> _Directions_: Exact reproduction is required for the lines below starting at the line with "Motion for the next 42" and ending at the line with "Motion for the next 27", both included. No other lines, and no pictures.

> _Records for the task_:
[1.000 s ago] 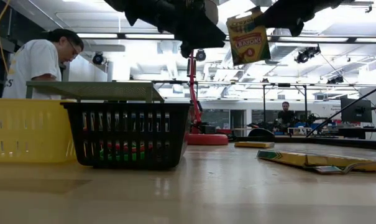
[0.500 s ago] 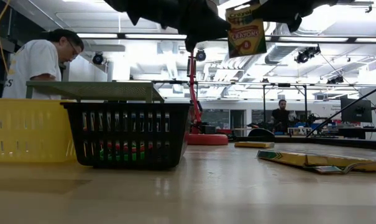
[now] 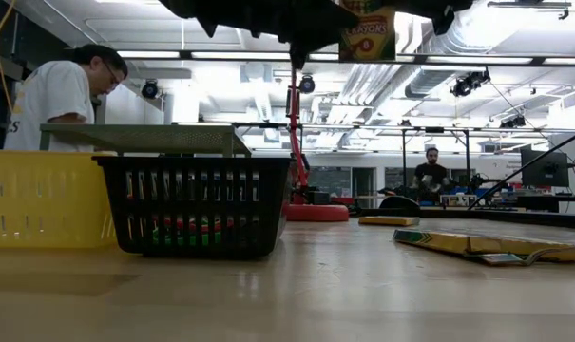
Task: Pick & Place Office Desk Supplies
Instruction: Put the crayon box into the transparent bin
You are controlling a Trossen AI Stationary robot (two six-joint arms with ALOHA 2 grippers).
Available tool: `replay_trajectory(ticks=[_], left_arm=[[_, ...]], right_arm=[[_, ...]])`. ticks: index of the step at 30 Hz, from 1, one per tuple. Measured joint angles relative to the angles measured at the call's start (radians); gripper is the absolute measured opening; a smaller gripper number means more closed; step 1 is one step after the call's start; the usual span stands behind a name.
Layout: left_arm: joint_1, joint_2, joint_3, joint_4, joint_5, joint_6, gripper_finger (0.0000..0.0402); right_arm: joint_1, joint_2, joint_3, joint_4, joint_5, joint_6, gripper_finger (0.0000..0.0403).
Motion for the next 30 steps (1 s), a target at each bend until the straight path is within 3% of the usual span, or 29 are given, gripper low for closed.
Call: replay_trajectory(ticks=[9, 20, 25, 30], left_arm=[[0.000, 0.000, 0.000, 0.014, 0.003, -0.006, 0.0103], [-0.001, 0.000, 0.000, 0.014, 0.004, -0.005, 0.0025], [-0.001, 0.000, 0.000, 0.014, 0.004, 0.000, 0.0025], [-0.006, 0.000, 0.000, 0.014, 0.002, -0.002, 0.0026]], right_arm=[[0.000, 0.000, 0.000, 0.027, -0.011, -0.012, 0.0019], [0.000, 0.000, 0.000, 0.026, -0.012, -0.003, 0.0019], [0.000, 0.000, 0.000, 0.026, -0.013, 0.003, 0.0025], [0.000, 0.000, 0.000, 0.026, -0.014, 0.025, 0.0056]])
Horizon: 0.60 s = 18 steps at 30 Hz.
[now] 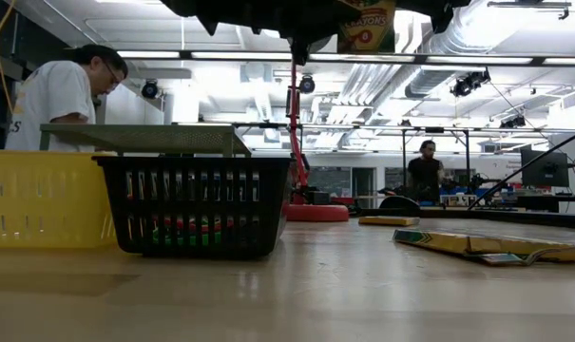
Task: Pick & Place Office Desk Supplies
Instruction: Put the crayon box into the transparent bin
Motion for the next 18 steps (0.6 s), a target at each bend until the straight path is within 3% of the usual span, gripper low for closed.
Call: replay_trajectory(ticks=[9, 18], left_arm=[[-0.006, 0.000, 0.000, -0.007, -0.006, 0.000, 0.0026], [-0.006, -0.005, 0.000, -0.153, -0.003, -0.014, 0.0026]], right_arm=[[0.000, 0.000, 0.000, -0.051, -0.003, 0.036, 0.0126], [0.000, 0.000, 0.000, -0.294, -0.002, 0.217, 0.0157]])
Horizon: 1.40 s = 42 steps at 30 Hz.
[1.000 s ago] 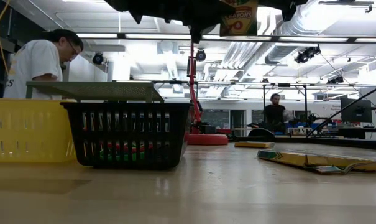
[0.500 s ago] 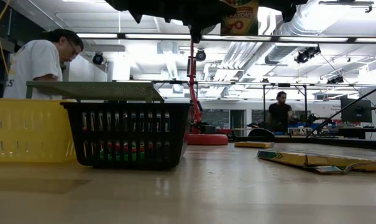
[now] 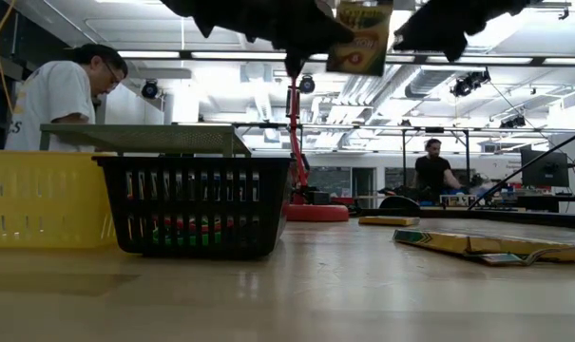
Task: Pick & Place Office Desk Supplies
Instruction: Put the crayon box into the transparent bin
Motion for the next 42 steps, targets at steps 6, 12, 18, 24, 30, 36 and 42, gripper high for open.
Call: replay_trajectory(ticks=[6, 12, 18, 24, 30, 36, 42], left_arm=[[-0.012, -0.048, -0.001, -0.221, -0.005, -0.029, 0.0026], [-0.049, -0.119, -0.001, -0.460, -0.068, -0.109, 0.0026], [-0.118, -0.194, -0.029, -0.556, -0.115, -0.261, 0.0026], [-0.233, -0.274, -0.093, -0.555, -0.224, -0.445, 0.0027], [-0.373, -0.346, -0.157, -0.597, -0.409, -0.643, 0.0027], [-0.535, -0.416, -0.194, -0.676, -0.609, -0.870, 0.0027], [-0.769, -0.423, -0.196, -0.789, -0.822, -1.164, 0.0027]], right_arm=[[0.001, 0.014, 0.000, -0.122, -0.035, 0.128, 0.0153], [0.001, 0.066, 0.000, -0.124, -0.074, 0.137, 0.0149], [0.001, 0.155, 0.000, -0.116, -0.074, 0.137, 0.0150], [0.001, 0.259, 0.000, -0.067, -0.074, 0.137, 0.0146], [0.001, 0.342, 0.000, -0.012, -0.074, 0.137, 0.0146], [0.001, 0.389, 0.000, 0.028, -0.074, 0.149, 0.0146], [0.001, 0.396, 0.000, 0.041, -0.076, 0.152, 0.0146]])
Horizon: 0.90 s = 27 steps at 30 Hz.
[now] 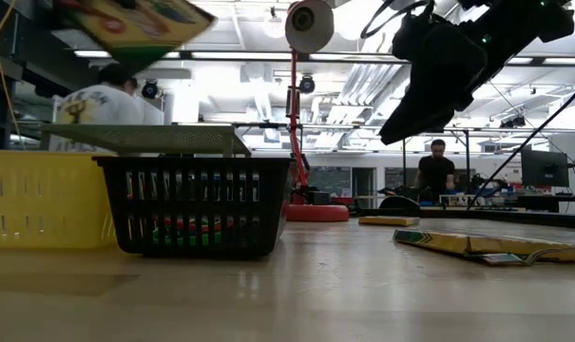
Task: Pick & Place Office Desk Supplies
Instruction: Put the crayon box into the transparent bin
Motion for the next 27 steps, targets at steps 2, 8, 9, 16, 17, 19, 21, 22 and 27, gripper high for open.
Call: replay_trajectory(ticks=[2, 8, 9, 16, 17, 19, 21, 22, 27], left_arm=[[-0.087, 0.005, 0.000, -0.049, -0.085, -0.125, 0.0027], [-0.339, 0.008, -0.009, -0.220, -0.262, -0.539, 0.0027], [-0.372, 0.014, -0.010, -0.261, -0.274, -0.611, 0.0027], [-0.494, 0.074, -0.010, -0.506, -0.270, -0.986, 0.0027], [-0.508, 0.079, -0.011, -0.513, -0.269, -1.009, 0.0027], [-0.530, 0.087, -0.012, -0.511, -0.270, -1.046, 0.0027], [-0.551, 0.094, -0.027, -0.506, -0.270, -1.088, 0.0027], [-0.560, 0.098, -0.040, -0.506, -0.269, -1.112, 0.0027], [-0.596, 0.103, -0.139, -0.439, -0.269, -1.205, 0.0027]], right_arm=[[0.000, 0.000, 0.000, 0.000, 0.000, 0.000, 0.0146], [0.000, 0.000, 0.000, 0.006, 0.002, 0.000, 0.0146], [0.000, 0.000, 0.000, 0.006, 0.002, 0.000, 0.0146], [0.000, 0.000, 0.000, 0.021, 0.002, 0.000, 0.0146], [0.000, 0.000, 0.000, 0.021, 0.002, 0.000, 0.0146], [0.000, 0.000, 0.000, 0.022, 0.002, 0.000, 0.0146], [0.000, 0.000, 0.000, 0.025, 0.002, 0.000, 0.0146], [0.000, 0.000, 0.000, 0.025, 0.002, 0.000, 0.0146], [0.000, 0.000, 0.000, 0.029, 0.002, 0.000, 0.0146]])
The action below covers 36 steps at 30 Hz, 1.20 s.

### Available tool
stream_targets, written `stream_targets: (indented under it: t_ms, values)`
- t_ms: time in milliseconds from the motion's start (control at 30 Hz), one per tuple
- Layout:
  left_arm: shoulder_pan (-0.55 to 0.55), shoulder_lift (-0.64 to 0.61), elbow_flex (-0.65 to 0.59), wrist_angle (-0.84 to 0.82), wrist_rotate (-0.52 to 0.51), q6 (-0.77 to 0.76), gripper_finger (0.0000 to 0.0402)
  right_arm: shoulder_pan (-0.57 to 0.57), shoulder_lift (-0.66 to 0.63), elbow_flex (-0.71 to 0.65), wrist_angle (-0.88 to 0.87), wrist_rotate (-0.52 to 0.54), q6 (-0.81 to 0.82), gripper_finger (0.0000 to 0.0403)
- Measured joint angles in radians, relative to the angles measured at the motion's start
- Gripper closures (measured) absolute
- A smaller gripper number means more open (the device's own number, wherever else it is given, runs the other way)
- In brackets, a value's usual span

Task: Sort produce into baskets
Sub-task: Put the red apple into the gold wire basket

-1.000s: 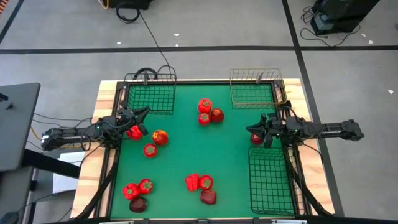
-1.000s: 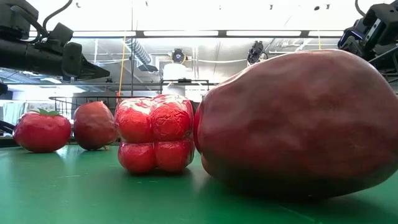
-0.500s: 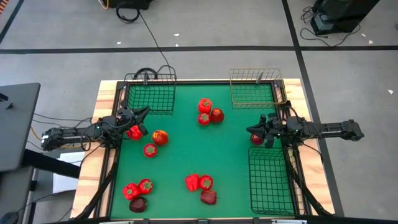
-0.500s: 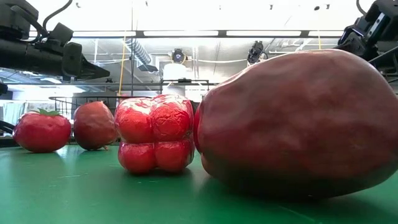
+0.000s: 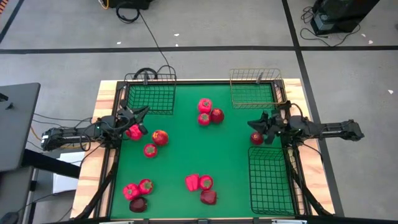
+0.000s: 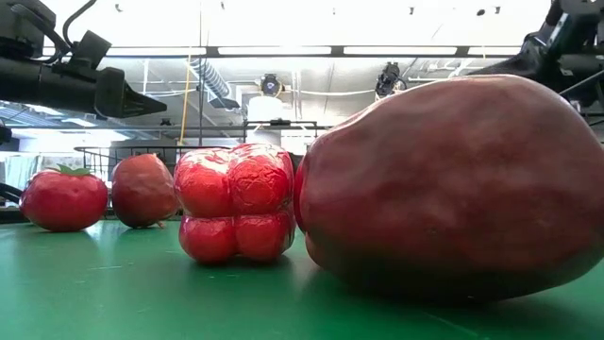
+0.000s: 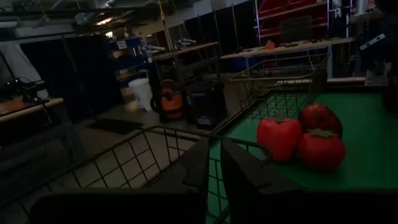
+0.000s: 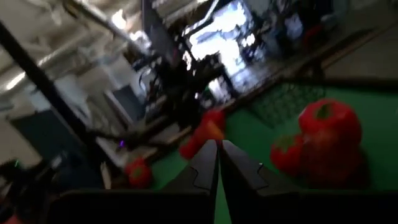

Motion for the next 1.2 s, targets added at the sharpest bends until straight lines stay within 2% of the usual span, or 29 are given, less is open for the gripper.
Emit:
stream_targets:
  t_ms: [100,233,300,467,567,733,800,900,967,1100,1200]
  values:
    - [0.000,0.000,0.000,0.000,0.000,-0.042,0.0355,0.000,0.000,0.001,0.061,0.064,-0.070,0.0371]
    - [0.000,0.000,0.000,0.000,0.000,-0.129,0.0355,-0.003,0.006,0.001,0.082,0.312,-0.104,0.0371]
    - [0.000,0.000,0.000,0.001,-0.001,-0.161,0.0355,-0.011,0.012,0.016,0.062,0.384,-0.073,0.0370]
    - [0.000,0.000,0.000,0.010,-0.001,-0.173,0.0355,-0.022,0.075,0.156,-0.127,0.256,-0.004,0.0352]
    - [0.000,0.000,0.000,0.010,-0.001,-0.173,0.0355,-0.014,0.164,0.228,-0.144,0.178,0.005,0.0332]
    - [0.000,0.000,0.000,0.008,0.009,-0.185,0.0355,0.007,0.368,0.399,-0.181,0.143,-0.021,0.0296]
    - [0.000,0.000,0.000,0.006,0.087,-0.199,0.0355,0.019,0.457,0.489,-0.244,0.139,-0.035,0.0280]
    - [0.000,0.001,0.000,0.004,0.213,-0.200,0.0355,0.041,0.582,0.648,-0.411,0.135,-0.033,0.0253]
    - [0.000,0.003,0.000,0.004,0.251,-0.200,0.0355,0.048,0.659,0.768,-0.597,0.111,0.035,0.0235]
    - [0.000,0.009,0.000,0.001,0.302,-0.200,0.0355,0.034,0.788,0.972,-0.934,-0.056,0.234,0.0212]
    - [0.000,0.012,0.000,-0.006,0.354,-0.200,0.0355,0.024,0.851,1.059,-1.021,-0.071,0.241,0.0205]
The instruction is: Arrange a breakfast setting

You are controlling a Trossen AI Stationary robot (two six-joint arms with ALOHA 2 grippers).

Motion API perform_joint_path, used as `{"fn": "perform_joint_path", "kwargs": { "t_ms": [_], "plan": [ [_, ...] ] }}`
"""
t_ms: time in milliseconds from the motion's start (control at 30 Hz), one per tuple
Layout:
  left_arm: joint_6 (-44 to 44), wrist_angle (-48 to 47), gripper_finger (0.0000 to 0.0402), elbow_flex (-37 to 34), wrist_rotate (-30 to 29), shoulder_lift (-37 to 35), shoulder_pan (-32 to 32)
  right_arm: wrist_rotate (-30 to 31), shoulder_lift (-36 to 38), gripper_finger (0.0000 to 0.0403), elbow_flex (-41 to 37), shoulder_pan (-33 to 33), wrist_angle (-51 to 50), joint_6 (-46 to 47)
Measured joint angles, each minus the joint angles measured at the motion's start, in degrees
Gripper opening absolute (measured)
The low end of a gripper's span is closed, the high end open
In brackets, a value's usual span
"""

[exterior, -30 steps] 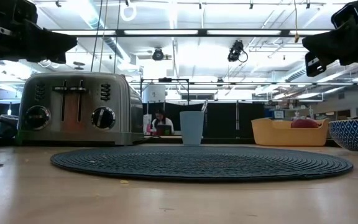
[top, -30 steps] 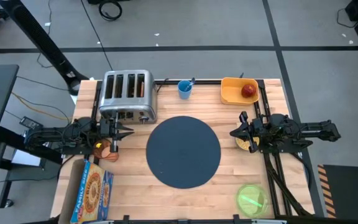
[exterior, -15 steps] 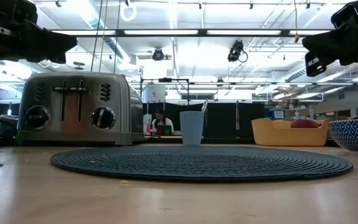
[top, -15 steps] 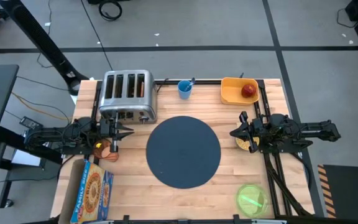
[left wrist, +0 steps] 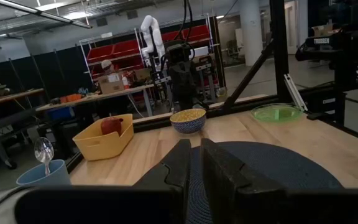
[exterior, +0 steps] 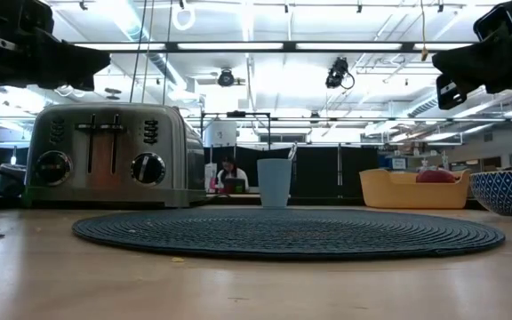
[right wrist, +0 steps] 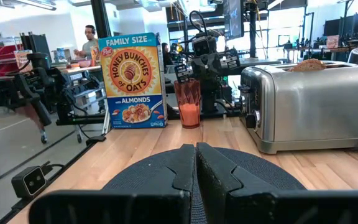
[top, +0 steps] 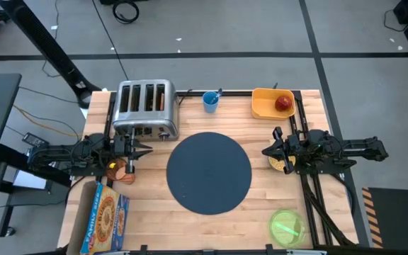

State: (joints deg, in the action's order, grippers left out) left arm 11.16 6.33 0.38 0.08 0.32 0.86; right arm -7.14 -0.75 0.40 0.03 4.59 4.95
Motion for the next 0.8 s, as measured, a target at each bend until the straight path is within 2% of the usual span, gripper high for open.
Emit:
{"fn": "perform_joint_path", "kwargs": {
  "t_ms": [133,200,300,433,533,633,700,767,800],
  "plan": [
    [7.71,4.05,0.0046,0.0,-0.02,0.0,0.0,0.51,-0.01,0.0027,-0.02,0.0,0.29,-0.22],
    [8.82,5.81,0.0046,0.0,-0.01,0.01,0.0,3.58,-0.01,0.0027,0.0,0.0,2.32,-0.44],
    [8.84,6.68,0.0046,0.0,-0.03,0.0,0.02,7.2,-0.01,0.0027,0.0,0.0,5.8,0.35],
    [8.66,7.23,0.0046,0.0,-0.96,0.02,0.07,7.99,-0.03,0.0027,0.0,0.0,10.43,1.1],
    [3.14,9.94,0.0046,0.0,-4.44,0.06,0.11,10.07,0.04,0.0027,0.02,0.0,18.43,4.2],
    [-0.28,12.6,0.0046,0.0,-9.14,0.13,0.11,14.7,0.01,0.0027,0.02,0.0,26.0,6.63],
    [-0.7,14.82,0.0046,0.12,-9.86,0.23,0.11,20.62,0.04,0.0027,0.04,0.0,29.99,10.71],
    [-0.81,14.47,0.0046,1.22,-9.95,1.66,0.11,25.18,-0.03,0.0027,0.64,0.0,30.19,14.58],
    [-0.82,14.16,0.0046,2.02,-9.93,2.54,0.11,25.34,-0.37,0.0026,1.65,-0.01,28.37,15.16]
  ]
}}
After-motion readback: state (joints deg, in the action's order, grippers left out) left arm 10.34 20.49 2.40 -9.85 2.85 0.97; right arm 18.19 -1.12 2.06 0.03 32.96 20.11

> _Task output_:
Motion for the next 42 steps, targets at steps 6, 12, 18, 24, 30, 36 and 42, gripper high for open.
Call: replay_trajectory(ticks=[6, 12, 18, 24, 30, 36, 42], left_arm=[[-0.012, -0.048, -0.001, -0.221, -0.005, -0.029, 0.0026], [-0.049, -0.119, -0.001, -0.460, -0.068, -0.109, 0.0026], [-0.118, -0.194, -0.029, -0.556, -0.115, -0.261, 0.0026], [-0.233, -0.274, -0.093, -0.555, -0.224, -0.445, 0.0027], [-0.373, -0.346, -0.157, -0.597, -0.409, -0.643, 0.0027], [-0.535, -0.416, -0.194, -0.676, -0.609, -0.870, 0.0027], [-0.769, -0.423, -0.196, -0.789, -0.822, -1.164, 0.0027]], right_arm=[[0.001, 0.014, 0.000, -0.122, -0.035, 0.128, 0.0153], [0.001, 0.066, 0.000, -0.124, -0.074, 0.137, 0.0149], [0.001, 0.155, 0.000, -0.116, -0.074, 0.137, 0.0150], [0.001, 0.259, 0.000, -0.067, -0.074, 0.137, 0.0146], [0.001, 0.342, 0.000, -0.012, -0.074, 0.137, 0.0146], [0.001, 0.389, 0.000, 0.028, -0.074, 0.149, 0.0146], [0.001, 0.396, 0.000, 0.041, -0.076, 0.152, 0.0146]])
Horizon: 0.90 s = 27 steps at 30 Hz.
[now] 
Task: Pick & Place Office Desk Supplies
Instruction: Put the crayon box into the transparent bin
Motion for the next 27 steps, targets at steps 2, 8, 9, 16, 17, 19, 21, 22 and 27, gripper high for open.

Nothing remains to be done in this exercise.